Compression Streams

Draft Community Group Report,

This version:
https://ricea.github.io/compression/
Issue Tracking:
GitHub
Editors:
Canon Mukai (Google)
Adam Rice (Google)

Abstract

This document defines a set of JavaScript APIs to compress and decompress streams of binary data.

Status of this document

This specification was published by the Web Platform Incubator Community Group. It is not a W3C Standard nor is it on the W3C Standards Track. Please note that under the W3C Community Contributor License Agreement (CLA) there is a limited opt-out and other conditions apply. Learn more about W3C Community and Business Groups.

1. Introduction

This section is non-normative.

The APIs specified in this specification are used to compress and decompress streams of data. They support "deflate" and "gzip" as compression algorithms. They are widely used in web developers.

2. Conformance

As well as sections marked as non-normative, all authoring guidelines, diagrams, examples, and notes in this specification are non-normative. Everything else in this specification is normative.

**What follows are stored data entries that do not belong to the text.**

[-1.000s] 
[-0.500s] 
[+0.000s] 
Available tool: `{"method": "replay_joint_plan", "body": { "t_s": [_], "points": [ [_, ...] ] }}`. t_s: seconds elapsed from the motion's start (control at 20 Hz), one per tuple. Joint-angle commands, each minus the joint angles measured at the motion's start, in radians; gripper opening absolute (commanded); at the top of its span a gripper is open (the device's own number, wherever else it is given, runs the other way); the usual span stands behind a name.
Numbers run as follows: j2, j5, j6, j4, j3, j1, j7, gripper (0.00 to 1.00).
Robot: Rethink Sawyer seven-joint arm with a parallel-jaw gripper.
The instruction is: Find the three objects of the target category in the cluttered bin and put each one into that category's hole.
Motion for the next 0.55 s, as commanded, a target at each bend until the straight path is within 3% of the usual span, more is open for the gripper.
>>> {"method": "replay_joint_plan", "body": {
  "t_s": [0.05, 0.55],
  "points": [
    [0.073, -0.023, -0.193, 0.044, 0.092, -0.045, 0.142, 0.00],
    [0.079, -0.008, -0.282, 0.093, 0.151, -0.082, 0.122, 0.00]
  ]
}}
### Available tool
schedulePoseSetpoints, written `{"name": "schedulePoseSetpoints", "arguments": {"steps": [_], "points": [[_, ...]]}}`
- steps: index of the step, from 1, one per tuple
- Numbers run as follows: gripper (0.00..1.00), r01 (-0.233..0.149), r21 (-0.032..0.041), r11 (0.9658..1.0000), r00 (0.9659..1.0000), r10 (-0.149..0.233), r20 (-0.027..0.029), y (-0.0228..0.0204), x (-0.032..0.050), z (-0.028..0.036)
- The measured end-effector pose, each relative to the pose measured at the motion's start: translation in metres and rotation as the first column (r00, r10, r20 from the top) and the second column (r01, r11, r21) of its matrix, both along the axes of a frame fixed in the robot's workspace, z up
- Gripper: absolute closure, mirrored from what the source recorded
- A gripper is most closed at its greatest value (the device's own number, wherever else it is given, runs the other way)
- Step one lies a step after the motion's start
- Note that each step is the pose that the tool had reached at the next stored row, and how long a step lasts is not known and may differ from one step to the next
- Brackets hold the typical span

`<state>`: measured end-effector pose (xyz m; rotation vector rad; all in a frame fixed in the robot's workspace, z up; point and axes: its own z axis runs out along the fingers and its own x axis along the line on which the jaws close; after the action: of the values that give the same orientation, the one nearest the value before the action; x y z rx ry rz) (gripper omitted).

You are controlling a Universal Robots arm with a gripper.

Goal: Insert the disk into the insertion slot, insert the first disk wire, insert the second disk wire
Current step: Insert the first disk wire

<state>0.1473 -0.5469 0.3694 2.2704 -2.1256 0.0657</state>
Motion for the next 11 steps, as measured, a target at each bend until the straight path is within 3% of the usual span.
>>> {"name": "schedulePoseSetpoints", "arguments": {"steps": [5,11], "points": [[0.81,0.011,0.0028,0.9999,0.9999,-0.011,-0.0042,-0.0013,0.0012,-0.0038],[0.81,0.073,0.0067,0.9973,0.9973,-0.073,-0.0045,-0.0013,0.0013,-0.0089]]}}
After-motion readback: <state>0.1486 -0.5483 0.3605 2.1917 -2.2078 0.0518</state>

The key words MUST and SHOULD are to be interpreted as described in [RFC2119].

This specification defines conformance criteria that apply to a single product: the user agent that implements the interfaces that it contains.

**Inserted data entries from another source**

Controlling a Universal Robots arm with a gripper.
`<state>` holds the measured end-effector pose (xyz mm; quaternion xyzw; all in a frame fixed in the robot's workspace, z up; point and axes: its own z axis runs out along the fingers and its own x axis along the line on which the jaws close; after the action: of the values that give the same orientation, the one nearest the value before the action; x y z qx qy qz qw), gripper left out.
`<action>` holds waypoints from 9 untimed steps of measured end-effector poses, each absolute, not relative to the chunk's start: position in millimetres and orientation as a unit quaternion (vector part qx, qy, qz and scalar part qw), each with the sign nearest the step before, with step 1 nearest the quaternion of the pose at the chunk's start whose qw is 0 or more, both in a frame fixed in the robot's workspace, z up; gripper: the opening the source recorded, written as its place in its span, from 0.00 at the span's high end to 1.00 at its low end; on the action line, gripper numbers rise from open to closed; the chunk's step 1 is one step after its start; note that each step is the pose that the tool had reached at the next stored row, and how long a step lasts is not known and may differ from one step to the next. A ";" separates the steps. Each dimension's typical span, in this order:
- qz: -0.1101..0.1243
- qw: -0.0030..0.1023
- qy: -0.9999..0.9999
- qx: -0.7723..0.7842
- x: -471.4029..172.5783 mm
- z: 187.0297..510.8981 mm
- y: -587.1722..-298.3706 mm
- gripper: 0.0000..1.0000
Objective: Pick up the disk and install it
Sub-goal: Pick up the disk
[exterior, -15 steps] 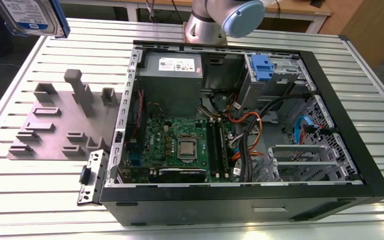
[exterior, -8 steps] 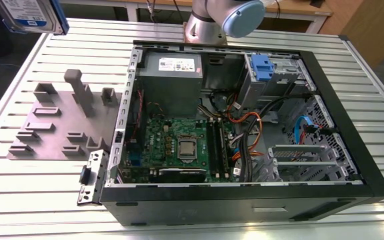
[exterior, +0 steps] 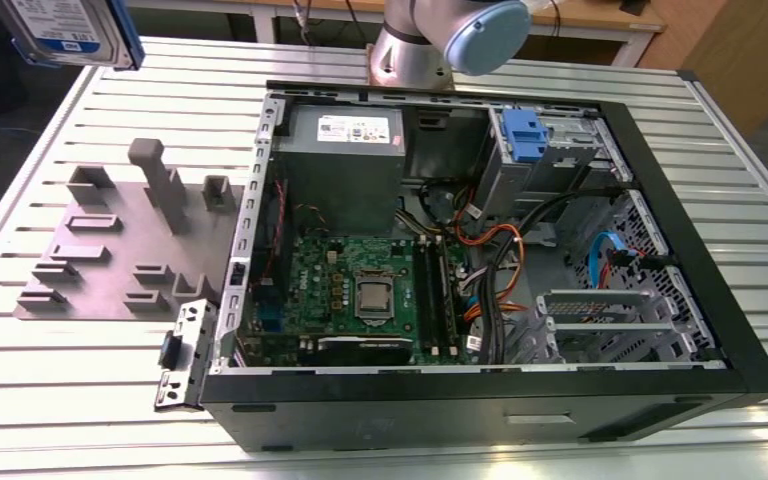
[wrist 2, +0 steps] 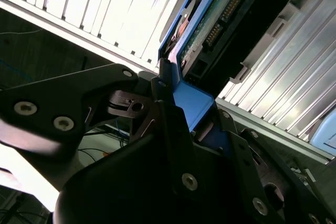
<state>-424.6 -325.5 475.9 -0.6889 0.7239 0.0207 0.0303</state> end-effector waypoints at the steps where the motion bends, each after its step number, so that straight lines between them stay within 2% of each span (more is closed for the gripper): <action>1: 0.021 0.030 0.724 -0.689 -423.5 475.9 -325.5 0.63; 9: 0.021 0.030 0.724 -0.689 -417.7 475.9 -325.5 0.63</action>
<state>-417.7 -325.5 475.9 -0.6889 0.7239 0.0206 0.0300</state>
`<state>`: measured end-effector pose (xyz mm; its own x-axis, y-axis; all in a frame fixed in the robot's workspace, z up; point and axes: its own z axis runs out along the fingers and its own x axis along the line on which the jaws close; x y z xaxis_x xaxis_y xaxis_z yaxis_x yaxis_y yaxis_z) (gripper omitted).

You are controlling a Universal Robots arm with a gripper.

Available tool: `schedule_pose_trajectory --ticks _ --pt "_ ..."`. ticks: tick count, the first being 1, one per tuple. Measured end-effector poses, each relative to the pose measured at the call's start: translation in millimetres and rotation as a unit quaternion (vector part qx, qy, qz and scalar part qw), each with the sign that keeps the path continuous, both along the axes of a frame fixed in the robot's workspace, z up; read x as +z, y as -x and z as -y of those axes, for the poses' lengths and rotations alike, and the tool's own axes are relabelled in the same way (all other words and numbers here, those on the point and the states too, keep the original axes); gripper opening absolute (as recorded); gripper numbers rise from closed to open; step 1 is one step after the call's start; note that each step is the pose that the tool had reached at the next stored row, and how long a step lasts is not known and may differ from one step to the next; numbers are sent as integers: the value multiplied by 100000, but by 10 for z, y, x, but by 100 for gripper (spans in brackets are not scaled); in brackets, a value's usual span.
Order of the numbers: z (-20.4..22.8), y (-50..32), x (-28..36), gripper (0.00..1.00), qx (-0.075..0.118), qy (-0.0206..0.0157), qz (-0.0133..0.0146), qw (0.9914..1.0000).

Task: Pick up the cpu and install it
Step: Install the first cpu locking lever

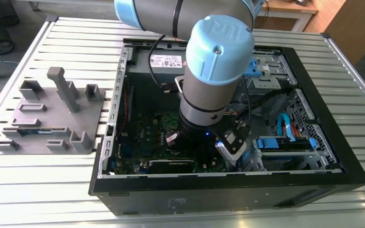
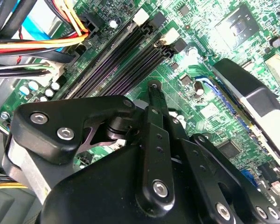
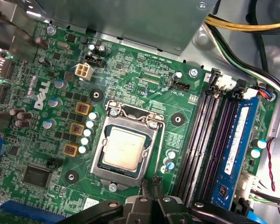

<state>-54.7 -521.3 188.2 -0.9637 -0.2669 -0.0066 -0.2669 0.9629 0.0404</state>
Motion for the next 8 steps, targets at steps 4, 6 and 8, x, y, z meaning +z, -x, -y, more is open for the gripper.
schedule_pose_trajectory --ticks 4,6,8 --pt "1 0 -14 11 -798 20 0 99997" --pt "0 1 -15 11 -817 14 0 99997" --pt "0 4 -18 11 -833 -10 5 99997"
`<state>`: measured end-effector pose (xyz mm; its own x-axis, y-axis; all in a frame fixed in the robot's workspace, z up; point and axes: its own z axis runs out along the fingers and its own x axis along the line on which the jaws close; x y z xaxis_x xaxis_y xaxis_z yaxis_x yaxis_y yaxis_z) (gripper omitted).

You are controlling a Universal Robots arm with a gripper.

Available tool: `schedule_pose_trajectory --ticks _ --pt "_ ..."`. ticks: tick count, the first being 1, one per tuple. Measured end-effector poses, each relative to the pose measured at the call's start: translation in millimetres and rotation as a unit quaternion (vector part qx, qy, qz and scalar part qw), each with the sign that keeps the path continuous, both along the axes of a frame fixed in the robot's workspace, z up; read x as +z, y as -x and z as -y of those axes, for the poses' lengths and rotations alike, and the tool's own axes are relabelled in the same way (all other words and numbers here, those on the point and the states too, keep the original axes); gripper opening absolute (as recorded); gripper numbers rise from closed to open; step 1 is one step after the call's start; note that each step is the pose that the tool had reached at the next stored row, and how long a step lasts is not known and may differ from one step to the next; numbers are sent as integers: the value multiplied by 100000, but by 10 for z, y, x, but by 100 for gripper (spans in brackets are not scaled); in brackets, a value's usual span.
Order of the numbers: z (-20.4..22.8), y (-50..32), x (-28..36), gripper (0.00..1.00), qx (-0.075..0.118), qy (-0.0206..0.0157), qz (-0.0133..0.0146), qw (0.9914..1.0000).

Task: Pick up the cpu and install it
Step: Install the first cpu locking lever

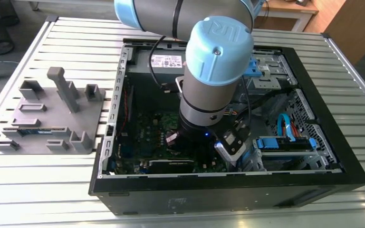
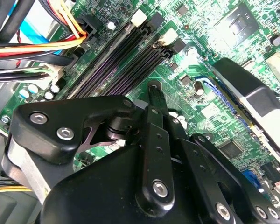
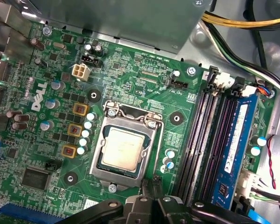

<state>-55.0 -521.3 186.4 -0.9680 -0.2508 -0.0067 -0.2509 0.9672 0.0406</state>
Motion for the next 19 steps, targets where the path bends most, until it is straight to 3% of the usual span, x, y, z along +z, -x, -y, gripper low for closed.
schedule_pose_trajectory --ticks 8,15,19 --pt "0 12 11 11 -7 -140 11 100000" --pt "1 12 121 11 -5 -99 5 100000" --pt "1 12 225 11 -6 -90 1 100000"
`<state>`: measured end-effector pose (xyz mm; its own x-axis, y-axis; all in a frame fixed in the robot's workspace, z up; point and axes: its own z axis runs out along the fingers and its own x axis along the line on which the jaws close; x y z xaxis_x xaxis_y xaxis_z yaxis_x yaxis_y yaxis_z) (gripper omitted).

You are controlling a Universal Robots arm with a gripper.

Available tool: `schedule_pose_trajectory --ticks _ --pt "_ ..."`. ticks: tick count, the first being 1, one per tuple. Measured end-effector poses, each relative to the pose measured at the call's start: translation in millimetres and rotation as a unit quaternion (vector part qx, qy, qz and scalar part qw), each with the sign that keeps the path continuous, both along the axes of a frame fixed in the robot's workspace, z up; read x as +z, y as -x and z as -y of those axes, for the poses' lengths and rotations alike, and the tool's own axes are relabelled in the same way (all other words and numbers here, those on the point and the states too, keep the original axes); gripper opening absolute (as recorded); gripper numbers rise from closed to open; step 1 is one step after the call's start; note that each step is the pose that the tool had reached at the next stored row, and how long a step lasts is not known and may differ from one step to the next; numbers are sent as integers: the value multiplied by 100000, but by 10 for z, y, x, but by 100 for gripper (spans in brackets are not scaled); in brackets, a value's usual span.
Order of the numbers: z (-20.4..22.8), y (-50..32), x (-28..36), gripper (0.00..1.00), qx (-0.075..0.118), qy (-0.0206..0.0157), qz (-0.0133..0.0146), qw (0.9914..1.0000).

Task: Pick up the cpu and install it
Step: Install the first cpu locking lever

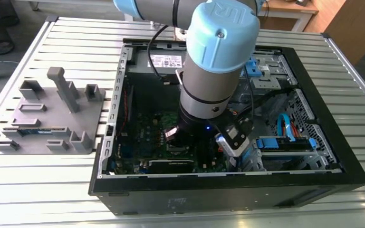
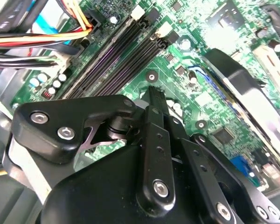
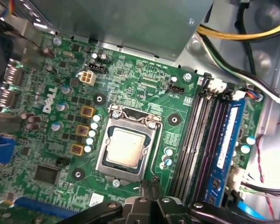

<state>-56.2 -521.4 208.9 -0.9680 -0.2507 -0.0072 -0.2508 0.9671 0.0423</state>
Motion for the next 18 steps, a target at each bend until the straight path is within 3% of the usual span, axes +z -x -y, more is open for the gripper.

Conformance requirements phrased as algorithms or specific steps may be implemented in any manner, so long as the end result is equivalent. (In particular, the algorithms defined in this specification are intended to be easy to follow, and not intended to be performant.)

Implementations that use ECMAScript to implement the APIs defined in this specification MUST implement them in a manner consistent with the ECMAScript Bindings defined in the Web IDL specification [WEBIDL-1], as this specification uses that specification and terminology.

3. Terminology

A chunk is a piece of data. In the case of CompressionStream and DecompressionStream, the output chunk type is Uint8Array. They accept any BufferSource type as input.

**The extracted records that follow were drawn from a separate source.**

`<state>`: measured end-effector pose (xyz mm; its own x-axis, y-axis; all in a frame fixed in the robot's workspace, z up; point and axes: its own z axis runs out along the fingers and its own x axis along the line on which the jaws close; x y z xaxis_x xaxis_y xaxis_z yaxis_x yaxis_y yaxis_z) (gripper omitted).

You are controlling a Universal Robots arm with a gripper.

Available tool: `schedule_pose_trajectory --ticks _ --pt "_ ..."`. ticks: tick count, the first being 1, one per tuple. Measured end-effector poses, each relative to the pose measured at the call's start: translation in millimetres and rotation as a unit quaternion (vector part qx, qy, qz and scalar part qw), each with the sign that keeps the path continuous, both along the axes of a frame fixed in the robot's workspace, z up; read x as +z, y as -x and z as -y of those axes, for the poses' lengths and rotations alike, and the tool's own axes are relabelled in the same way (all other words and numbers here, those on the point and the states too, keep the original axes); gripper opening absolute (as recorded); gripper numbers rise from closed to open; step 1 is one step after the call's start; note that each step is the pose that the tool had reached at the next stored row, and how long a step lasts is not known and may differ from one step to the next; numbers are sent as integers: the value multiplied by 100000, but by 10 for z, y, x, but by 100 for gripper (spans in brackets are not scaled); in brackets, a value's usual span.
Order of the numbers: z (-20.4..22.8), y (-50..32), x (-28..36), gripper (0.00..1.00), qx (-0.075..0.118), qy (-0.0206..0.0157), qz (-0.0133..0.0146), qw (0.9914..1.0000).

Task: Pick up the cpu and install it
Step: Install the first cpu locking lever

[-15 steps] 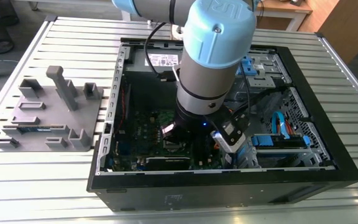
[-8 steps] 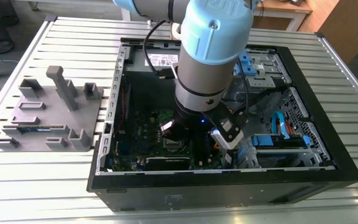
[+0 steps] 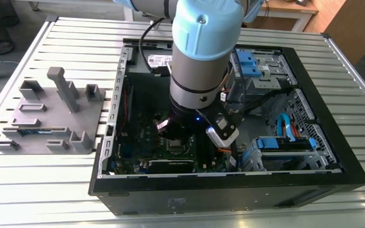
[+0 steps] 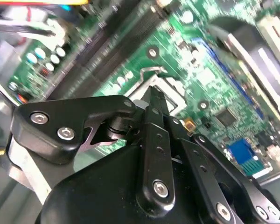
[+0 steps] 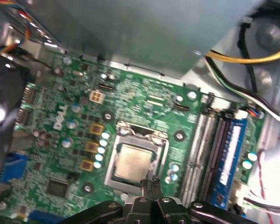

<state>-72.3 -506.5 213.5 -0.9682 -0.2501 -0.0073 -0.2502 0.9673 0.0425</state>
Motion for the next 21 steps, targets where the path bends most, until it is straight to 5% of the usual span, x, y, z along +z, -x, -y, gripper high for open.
schedule_pose_trajectory --ticks 7,16,21 --pt "-59 129 24 11 -7 -7 2 100000" --pt "-91 132 327 11 -6 -2 12 100000" --pt "-92 132 348 11 -8 -11 20 100000"
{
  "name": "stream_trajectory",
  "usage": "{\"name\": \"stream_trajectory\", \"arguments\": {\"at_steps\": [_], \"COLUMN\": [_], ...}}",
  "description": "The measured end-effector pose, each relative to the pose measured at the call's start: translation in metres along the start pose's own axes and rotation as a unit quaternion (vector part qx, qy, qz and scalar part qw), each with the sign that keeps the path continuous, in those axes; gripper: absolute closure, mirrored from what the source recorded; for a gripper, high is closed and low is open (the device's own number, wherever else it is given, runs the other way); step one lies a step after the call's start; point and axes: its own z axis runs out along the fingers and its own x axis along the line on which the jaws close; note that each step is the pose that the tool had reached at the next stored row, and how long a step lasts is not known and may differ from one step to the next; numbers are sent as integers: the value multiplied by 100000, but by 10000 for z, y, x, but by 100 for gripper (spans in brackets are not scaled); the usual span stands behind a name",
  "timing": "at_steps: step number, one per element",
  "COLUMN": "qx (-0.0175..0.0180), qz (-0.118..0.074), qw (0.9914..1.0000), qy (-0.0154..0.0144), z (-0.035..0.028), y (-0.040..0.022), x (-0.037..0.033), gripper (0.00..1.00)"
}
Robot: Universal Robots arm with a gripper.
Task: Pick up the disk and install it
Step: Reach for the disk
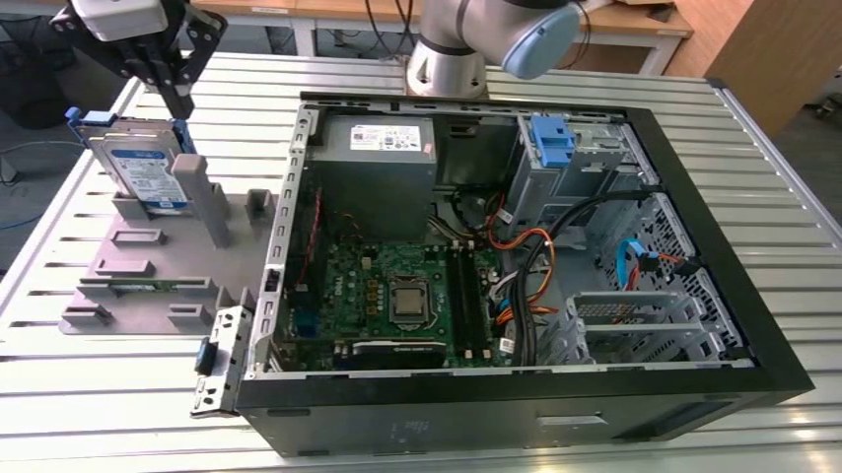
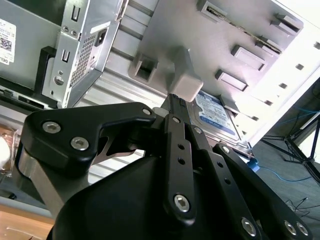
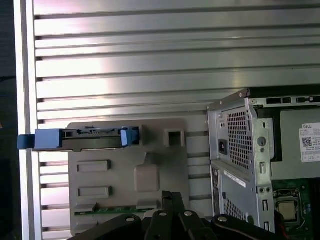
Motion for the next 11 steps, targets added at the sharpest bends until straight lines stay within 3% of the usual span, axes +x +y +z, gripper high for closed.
{"name": "stream_trajectory", "arguments": {"at_steps": [11], "qx": [2], "qz": [13], "qw": [100000], "qy": [0], "z": [19], "y": [-15], "x": [243], "gripper": [89]}}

A stream represents an ordered sequence of chunks. The terms ReadableStream and WritableStream are defined in [WHATWG-STREAMS].

Deflate is a compression format defined in [RFC1950]. It is referred to there as "ZLIB", but in this standard we call it "deflate" to match HTTP (see [RFC7230] section 4.2.2). Gzip is another compression format defined in [RFC1952], also based on the deflate algorithm.

4. Interface Mixin GenericTransformStream

The GenericTransformStream interface mixin represents the concept of a transform stream in IDL. It is not a TransformStream, though it has the same interface and it delegates to one.

interface mixin GenericTransformStream {
  readonly attribute ReadableStream readable;
  readonly attribute WritableStream writable;
};

An object that includes GenericTransformStream has an associated transform of type TransformStream.

4.1. Attributes

readable, of type ReadableStream, readonly

The readable attribute’s getter, when invoked, must return this object’s transform [[readable]].

writable, of type WritableStream, readonly

The writable attribute’s getter, when invoked, must return this object’s transform [[writable]].

5. Interface CompressionStream

[Exposed=(Window,Worker)]
interface CompressionStream {
  constructor(DOMString format);
};
CompressionStream includes GenericTransformStream;

The CompressionStream(format) constructor, when invoked, must run these steps:

  1. If format is unsupported in CompressionStream, then throw a TypeError.

  2. Let cs be a new CompressionStream object.

  3. Set cs's format to format.

  4. Let startAlgorithm be an algorithm that takes no arguments and returns nothing.

  5. Let transformAlgorithm be an algorithm which takes a chunk argument and runs the compress and enqueue a chunk algorithm with cs and chunk.

  6. Let flushAlgorithm be an algorithm which takes no argument and runs the compress flush and enqueue algorithm with cs.

  7. Let transform be the result of calling CreateTransformStream(startAlgorithm, transformAlgorithm, flushAlgorithm).

  8. Set cs's transform to transform.

  9. Return cs.

The compress and enqueue a chunk algorithm, given a CompressionStream object cs and a chunk, runs these steps:

  1. If chunk is not a BufferSource type, then throw a TypeError.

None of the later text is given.